## What you are asked to do:
Start with the first line of the records below. Output each line exactly, ending with the one that contains "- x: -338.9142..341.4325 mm".

====== Record excerpts

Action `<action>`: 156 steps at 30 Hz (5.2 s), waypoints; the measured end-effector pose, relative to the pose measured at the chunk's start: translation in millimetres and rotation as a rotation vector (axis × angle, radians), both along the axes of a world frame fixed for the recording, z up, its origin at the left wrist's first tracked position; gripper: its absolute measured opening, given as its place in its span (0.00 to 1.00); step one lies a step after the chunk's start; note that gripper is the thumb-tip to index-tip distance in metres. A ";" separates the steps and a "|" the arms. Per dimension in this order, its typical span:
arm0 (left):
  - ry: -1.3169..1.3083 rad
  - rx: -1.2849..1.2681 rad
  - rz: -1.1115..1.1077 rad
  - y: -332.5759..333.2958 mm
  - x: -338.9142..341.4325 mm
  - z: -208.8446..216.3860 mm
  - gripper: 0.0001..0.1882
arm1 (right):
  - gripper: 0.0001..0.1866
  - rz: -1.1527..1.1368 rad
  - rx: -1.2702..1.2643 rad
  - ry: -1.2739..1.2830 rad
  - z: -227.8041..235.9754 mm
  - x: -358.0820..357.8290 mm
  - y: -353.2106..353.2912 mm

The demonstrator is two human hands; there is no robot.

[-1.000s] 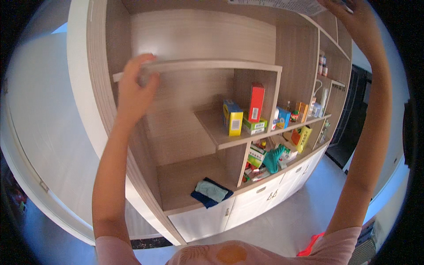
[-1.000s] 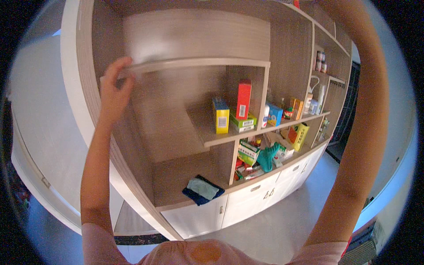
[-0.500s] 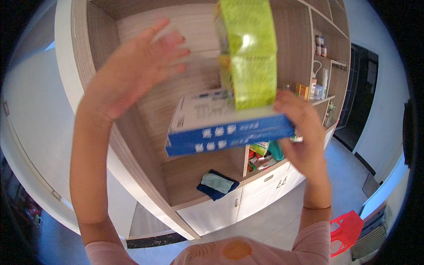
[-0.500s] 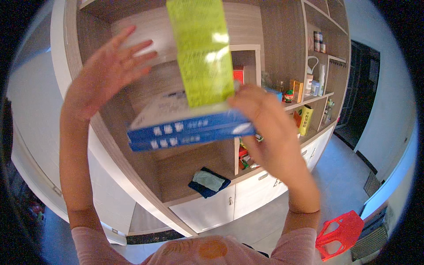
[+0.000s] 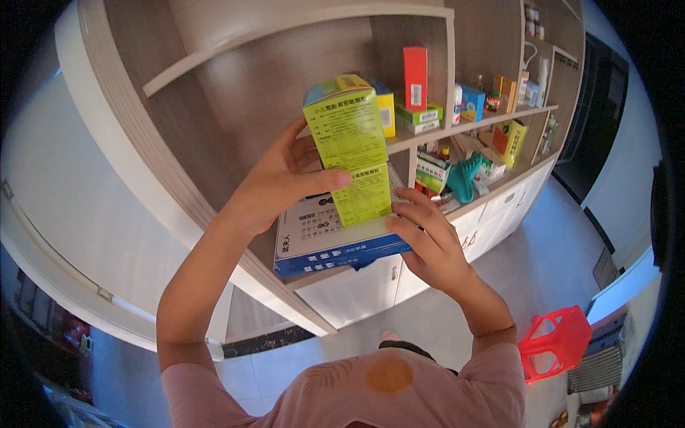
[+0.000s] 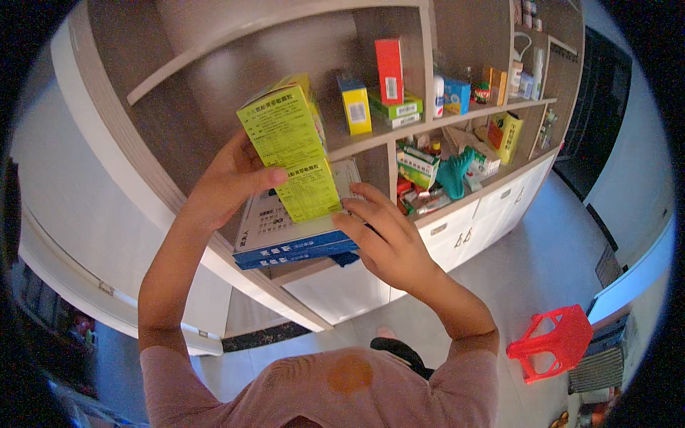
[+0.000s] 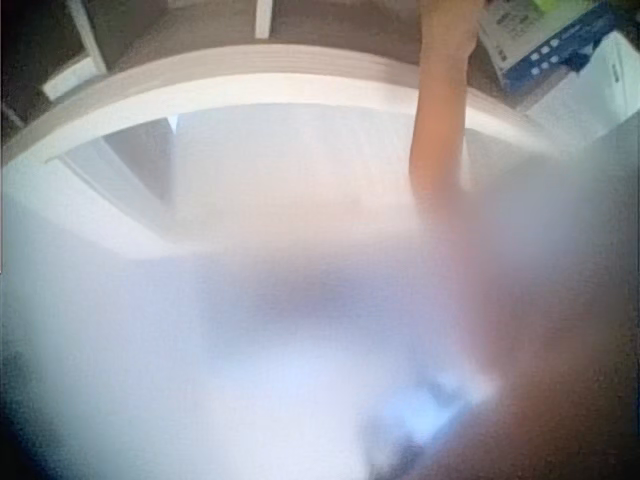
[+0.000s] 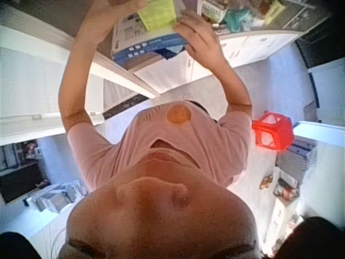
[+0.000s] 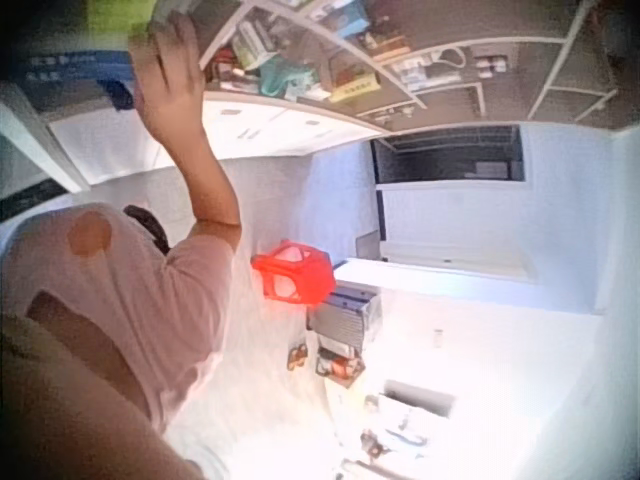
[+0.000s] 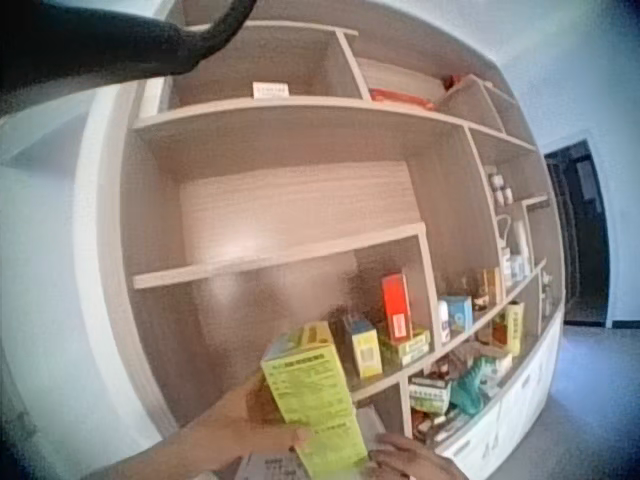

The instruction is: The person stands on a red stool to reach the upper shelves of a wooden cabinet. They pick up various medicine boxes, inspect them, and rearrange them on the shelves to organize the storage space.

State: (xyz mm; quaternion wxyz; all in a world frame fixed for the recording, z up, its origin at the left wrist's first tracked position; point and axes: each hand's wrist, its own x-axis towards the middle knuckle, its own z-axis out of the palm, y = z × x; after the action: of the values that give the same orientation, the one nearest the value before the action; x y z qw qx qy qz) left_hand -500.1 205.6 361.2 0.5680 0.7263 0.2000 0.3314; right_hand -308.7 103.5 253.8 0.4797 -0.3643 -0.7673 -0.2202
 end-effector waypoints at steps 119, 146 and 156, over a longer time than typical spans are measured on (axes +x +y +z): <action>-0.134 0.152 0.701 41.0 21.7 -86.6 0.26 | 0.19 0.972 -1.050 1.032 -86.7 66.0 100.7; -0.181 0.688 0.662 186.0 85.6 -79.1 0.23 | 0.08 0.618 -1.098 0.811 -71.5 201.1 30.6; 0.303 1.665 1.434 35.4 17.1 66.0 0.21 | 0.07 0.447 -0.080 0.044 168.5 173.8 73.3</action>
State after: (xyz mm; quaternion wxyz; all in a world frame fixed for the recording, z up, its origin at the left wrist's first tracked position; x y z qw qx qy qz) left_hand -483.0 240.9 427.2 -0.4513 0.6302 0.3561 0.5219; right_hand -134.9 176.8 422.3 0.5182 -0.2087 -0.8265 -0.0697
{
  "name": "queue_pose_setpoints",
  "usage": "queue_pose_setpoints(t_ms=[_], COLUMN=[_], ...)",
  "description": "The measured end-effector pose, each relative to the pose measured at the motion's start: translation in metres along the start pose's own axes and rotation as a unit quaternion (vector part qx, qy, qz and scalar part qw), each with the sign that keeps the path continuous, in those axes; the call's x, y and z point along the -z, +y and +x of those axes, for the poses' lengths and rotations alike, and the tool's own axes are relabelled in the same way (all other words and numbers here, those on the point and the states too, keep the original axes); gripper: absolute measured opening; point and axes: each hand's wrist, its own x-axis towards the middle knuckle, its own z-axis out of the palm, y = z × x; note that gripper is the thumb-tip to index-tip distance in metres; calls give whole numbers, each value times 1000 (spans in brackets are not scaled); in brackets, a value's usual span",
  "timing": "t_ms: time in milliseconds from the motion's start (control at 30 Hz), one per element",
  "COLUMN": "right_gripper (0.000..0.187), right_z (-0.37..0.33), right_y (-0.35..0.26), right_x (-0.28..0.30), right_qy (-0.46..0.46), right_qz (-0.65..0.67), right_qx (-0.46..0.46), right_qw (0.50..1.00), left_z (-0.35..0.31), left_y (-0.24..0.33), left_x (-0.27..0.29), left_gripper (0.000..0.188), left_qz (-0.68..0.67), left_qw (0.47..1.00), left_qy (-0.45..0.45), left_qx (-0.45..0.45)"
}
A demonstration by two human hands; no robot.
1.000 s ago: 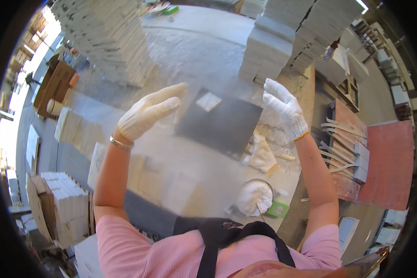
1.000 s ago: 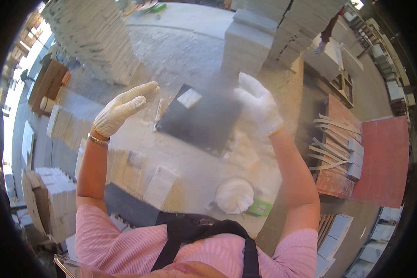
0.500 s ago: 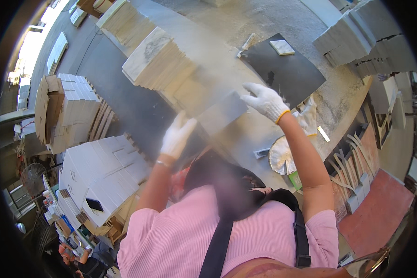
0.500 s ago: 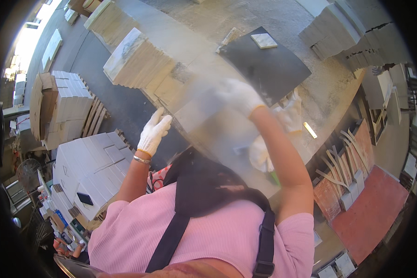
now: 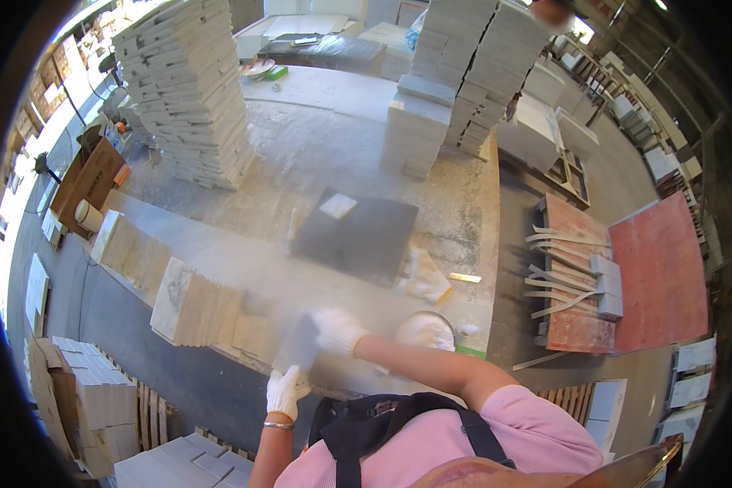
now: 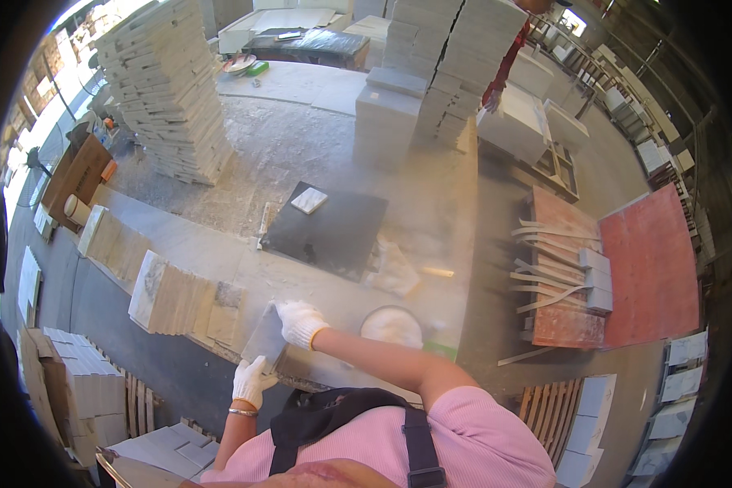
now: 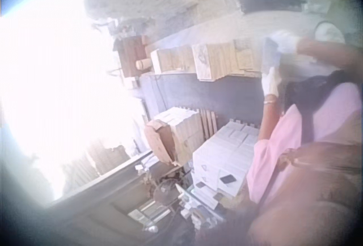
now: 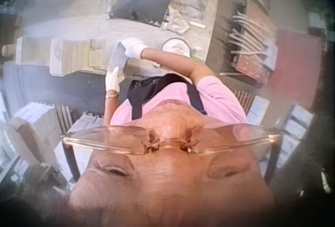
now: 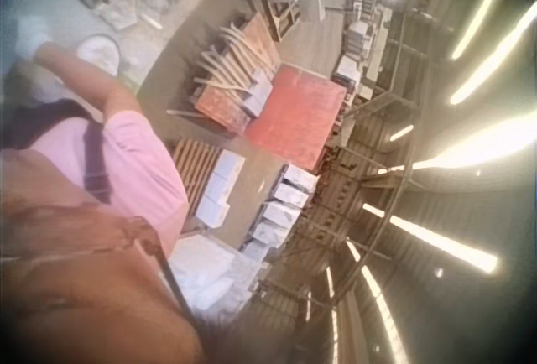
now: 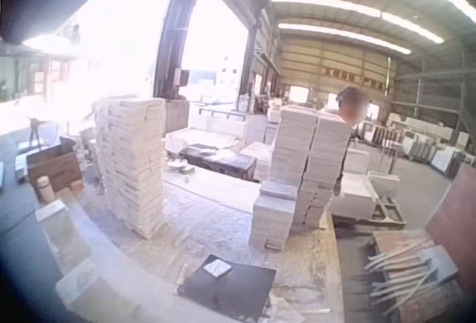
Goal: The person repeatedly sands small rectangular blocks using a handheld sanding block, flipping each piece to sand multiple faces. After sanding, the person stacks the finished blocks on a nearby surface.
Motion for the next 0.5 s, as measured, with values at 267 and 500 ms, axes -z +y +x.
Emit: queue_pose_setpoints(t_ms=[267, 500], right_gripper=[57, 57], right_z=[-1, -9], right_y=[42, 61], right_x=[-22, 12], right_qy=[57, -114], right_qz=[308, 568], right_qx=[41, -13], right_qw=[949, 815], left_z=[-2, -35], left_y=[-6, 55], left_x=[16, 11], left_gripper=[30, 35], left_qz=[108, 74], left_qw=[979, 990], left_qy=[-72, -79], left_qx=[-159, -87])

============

## Solution to this exercise:
Action `<action>`: 156 steps at 30 Hz (5.2 s), waypoints; the measured end-effector pose, relative to the pose measured at the chunk's start: translation in millimetres and rotation as a rotation vector (axis × angle, radians), both along the axes of a world frame fixed for the recording, z up, its origin at the left wrist's first tracked position; gripper: its absolute measured opening, given as its place in its span (0.00 to 1.00); step one lies a step after the chunk's start; note that gripper is the thumb-tip to index-tip distance in metres. A ";" separates the steps and a "|" the arms. Per dimension in this order, its typical span:
arm0 (left):
  - ry: -1.3169..1.3083 rad
  - rx: -1.2849..1.2681 rad
  - rz: -1.1115..1.1077 rad
  - y: -332.5759..333.2958 mm
  - x: -338.9142..341.4325 mm

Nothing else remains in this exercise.